What to produce
Set the images aside and retype the whole listing exactly.

Data section
+-------+

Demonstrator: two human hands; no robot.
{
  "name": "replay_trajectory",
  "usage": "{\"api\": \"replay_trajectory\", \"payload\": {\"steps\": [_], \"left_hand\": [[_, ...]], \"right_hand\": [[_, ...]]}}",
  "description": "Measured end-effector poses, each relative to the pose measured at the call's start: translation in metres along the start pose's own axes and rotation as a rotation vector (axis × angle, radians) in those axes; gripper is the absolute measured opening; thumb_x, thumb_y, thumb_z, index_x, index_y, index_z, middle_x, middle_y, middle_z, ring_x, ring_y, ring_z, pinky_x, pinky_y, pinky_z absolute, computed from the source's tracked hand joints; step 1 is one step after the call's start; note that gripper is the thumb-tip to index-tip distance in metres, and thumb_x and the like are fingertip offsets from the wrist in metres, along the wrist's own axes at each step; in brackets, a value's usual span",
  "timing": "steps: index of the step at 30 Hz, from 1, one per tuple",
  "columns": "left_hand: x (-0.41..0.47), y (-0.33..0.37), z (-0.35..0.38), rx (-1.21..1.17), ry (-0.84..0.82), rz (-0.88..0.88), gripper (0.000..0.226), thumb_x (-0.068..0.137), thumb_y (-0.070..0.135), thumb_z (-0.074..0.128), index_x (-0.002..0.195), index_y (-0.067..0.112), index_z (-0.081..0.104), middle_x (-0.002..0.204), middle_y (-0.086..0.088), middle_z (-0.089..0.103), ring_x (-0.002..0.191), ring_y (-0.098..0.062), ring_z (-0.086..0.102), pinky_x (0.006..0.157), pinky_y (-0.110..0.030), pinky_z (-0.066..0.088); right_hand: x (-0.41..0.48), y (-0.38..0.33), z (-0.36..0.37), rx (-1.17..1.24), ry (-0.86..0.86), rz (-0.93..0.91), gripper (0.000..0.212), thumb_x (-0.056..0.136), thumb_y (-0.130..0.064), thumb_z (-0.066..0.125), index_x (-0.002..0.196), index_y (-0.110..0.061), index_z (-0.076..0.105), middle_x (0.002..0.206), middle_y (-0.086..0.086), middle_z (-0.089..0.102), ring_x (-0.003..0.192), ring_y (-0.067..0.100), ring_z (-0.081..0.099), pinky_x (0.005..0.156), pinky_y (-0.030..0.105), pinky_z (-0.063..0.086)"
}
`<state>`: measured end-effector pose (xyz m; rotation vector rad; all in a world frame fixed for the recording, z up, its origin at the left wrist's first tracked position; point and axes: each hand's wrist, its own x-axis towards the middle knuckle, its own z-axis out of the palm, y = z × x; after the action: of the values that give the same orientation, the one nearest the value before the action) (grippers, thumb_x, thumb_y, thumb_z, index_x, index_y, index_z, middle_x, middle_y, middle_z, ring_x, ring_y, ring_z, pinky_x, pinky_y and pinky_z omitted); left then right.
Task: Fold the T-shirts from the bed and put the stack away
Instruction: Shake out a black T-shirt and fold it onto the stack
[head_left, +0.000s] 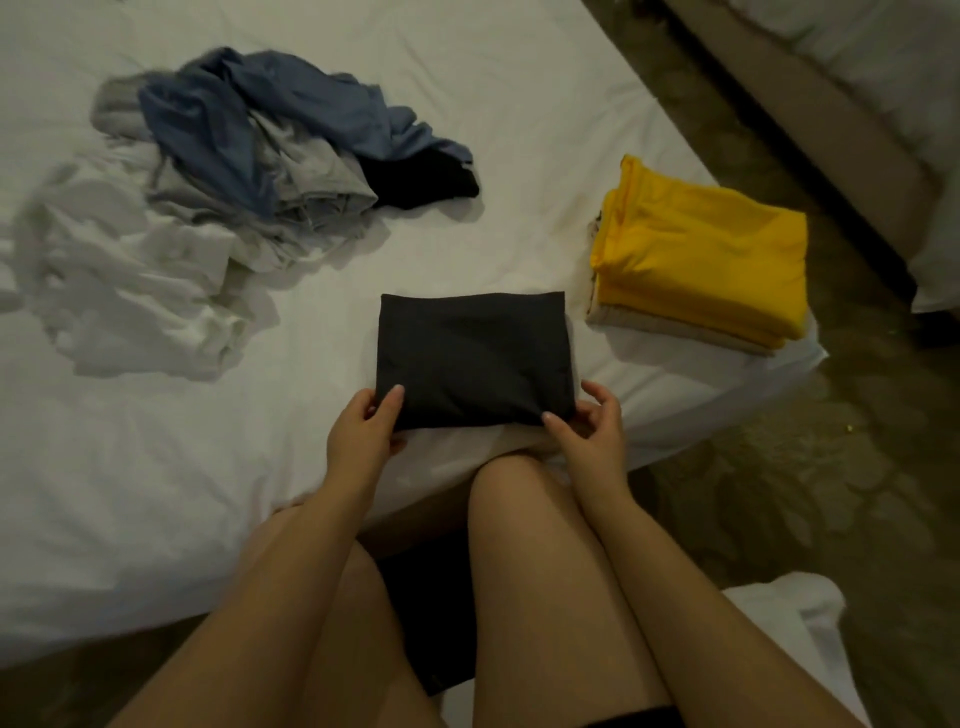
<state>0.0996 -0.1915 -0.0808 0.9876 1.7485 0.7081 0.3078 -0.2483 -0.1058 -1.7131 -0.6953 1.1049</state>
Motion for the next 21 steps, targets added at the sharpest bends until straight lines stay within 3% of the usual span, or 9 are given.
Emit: {"api": "replay_trajectory", "payload": {"steps": [3,7,9,12,16,21], "left_hand": [[-0.003,-0.006,-0.003,-0.094,-0.043,-0.023,0.022,0.093,0.031,0.053,0.098,0.010,0.056,0.104,-0.015,0.059,0.095,-0.026,0.059,0.073,-0.029,0.052],[-0.004,-0.009,-0.004,-0.197,0.049,-0.023,0.013,0.095,0.026,0.051,0.088,0.018,0.058,0.097,-0.006,0.059,0.094,-0.024,0.058,0.076,-0.032,0.053],[-0.004,-0.007,-0.002,-0.236,0.081,-0.039,0.015,0.095,0.027,0.050,0.087,0.018,0.058,0.094,-0.004,0.058,0.094,-0.025,0.058,0.081,-0.036,0.054],[-0.004,-0.008,0.001,-0.193,0.079,-0.038,0.016,0.095,0.029,0.051,0.094,0.014,0.058,0.095,-0.005,0.058,0.094,-0.024,0.057,0.077,-0.033,0.053],[-0.007,-0.011,0.000,-0.164,0.029,-0.001,0.014,0.095,0.027,0.051,0.101,0.015,0.056,0.098,-0.003,0.057,0.090,-0.018,0.057,0.076,-0.029,0.051],[-0.014,-0.018,0.003,-0.132,0.046,0.086,0.015,0.097,0.026,0.046,0.104,0.016,0.054,0.101,-0.003,0.056,0.090,-0.015,0.056,0.084,-0.033,0.049]], "right_hand": [[0.002,0.000,-0.004,0.020,-0.019,-0.022,0.032,0.088,-0.012,0.061,0.115,-0.022,0.048,0.106,0.003,0.061,0.101,0.016,0.059,0.079,0.022,0.049],[0.015,-0.016,-0.011,-0.077,0.079,-0.125,0.014,0.089,-0.011,0.059,0.090,-0.019,0.048,0.082,-0.003,0.053,0.076,0.012,0.053,0.066,0.019,0.043],[0.022,-0.026,-0.014,-0.126,0.108,-0.178,0.011,0.090,-0.014,0.059,0.090,-0.018,0.048,0.081,-0.005,0.051,0.074,0.008,0.051,0.065,0.018,0.042],[0.024,-0.026,-0.013,-0.160,0.088,-0.178,0.008,0.090,-0.017,0.059,0.094,-0.020,0.053,0.087,-0.008,0.055,0.082,0.007,0.054,0.070,0.017,0.045],[0.017,-0.003,-0.014,-0.264,0.046,-0.134,0.013,0.084,-0.024,0.067,0.093,-0.022,0.057,0.101,0.003,0.056,0.089,0.013,0.055,0.075,0.022,0.048],[0.007,0.004,-0.010,-0.172,0.062,-0.089,0.017,0.083,-0.022,0.069,0.094,-0.018,0.058,0.104,0.008,0.056,0.088,0.012,0.054,0.072,0.016,0.044]]}}
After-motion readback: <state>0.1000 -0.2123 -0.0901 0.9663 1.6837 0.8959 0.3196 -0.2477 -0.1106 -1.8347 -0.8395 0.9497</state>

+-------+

Result of the exercise
Demonstrator: two human hands; no robot.
{
  "name": "replay_trajectory",
  "usage": "{\"api\": \"replay_trajectory\", \"payload\": {\"steps\": [_], \"left_hand\": [[_, ...]], \"right_hand\": [[_, ...]]}}",
  "description": "Measured end-effector poses, each relative to the pose measured at the call's start: translation in metres along the start pose's own axes and rotation as a rotation vector (axis × angle, radians) in those axes; gripper is the absolute measured opening; thumb_x, thumb_y, thumb_z, index_x, index_y, index_z, middle_x, middle_y, middle_z, ring_x, ring_y, ring_z, pinky_x, pinky_y, pinky_z absolute, computed from the source's tracked hand joints; step 1 is one step after the call's start; note that gripper is the thumb-tip to index-tip distance in metres, and thumb_x and the like are fingertip offsets from the wrist in metres, along the wrist's own axes at each step; in brackets, a value's usual span",
  "timing": "steps: index of the step at 30 Hz, from 1, one per tuple",
  "columns": "left_hand: x (-0.41..0.47), y (-0.33..0.37), z (-0.35..0.38), rx (-1.21..1.17), ry (-0.84..0.82), rz (-0.88..0.88), gripper (0.000..0.226), thumb_x (-0.068..0.137), thumb_y (-0.070..0.135), thumb_z (-0.074..0.128), index_x (-0.002..0.195), index_y (-0.067..0.112), index_z (-0.081..0.104), middle_x (-0.002..0.204), middle_y (-0.086..0.088), middle_z (-0.089..0.103), ring_x (-0.002..0.191), ring_y (-0.098..0.062), ring_z (-0.086..0.102), pinky_x (0.006..0.157), pinky_y (-0.110..0.030), pinky_z (-0.066..0.088); right_hand: x (-0.41..0.48), y (-0.38..0.33), z (-0.36..0.37), rx (-1.17..1.24), ry (-0.86..0.86), rz (-0.93..0.91), gripper (0.000..0.212), thumb_x (-0.056..0.136), thumb_y (-0.130..0.064), thumb_z (-0.066..0.125), index_x (-0.002..0.196), index_y (-0.110..0.061), index_z (-0.076..0.105), middle_x (0.002..0.206), middle_y (-0.086..0.086), middle_z (-0.089..0.102), ring_x (-0.003..0.192), ring_y (-0.067..0.100), ring_z (-0.081..0.099), pinky_x (0.005..0.156), pinky_y (-0.030..0.105), pinky_z (-0.063..0.086)"
}
`<state>`: measured end-effector pose (xyz m; rotation vector rad; all in a world frame fixed for the recording, z up, its origin at the left wrist's first tracked position; point and axes: each hand's wrist, its own x-axis towards the middle knuckle, its own z-axis out of the palm, y = z × x; after the action: of the values that give the same orientation, the one nearest the value before the action) (grippers, thumb_x, thumb_y, thumb_z, index_x, index_y, index_z, middle_x, middle_y, middle_z, ring_x, ring_y, ring_z, pinky_x, pinky_y and pinky_z omitted); left then right.
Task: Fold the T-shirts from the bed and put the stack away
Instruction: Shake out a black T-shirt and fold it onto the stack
[head_left, +0.000s] 
<state>0.0996 -0.1915 -0.0808 0.9876 1.7485 0.7081 0.3078 -0.2483 -0.1058 -1.7131 -0.6953 1.1049</state>
Motion for the next 21 steps, targets added at the sharpest bends until straight lines stay within 3% of the usual span, or 9 are given.
Emit: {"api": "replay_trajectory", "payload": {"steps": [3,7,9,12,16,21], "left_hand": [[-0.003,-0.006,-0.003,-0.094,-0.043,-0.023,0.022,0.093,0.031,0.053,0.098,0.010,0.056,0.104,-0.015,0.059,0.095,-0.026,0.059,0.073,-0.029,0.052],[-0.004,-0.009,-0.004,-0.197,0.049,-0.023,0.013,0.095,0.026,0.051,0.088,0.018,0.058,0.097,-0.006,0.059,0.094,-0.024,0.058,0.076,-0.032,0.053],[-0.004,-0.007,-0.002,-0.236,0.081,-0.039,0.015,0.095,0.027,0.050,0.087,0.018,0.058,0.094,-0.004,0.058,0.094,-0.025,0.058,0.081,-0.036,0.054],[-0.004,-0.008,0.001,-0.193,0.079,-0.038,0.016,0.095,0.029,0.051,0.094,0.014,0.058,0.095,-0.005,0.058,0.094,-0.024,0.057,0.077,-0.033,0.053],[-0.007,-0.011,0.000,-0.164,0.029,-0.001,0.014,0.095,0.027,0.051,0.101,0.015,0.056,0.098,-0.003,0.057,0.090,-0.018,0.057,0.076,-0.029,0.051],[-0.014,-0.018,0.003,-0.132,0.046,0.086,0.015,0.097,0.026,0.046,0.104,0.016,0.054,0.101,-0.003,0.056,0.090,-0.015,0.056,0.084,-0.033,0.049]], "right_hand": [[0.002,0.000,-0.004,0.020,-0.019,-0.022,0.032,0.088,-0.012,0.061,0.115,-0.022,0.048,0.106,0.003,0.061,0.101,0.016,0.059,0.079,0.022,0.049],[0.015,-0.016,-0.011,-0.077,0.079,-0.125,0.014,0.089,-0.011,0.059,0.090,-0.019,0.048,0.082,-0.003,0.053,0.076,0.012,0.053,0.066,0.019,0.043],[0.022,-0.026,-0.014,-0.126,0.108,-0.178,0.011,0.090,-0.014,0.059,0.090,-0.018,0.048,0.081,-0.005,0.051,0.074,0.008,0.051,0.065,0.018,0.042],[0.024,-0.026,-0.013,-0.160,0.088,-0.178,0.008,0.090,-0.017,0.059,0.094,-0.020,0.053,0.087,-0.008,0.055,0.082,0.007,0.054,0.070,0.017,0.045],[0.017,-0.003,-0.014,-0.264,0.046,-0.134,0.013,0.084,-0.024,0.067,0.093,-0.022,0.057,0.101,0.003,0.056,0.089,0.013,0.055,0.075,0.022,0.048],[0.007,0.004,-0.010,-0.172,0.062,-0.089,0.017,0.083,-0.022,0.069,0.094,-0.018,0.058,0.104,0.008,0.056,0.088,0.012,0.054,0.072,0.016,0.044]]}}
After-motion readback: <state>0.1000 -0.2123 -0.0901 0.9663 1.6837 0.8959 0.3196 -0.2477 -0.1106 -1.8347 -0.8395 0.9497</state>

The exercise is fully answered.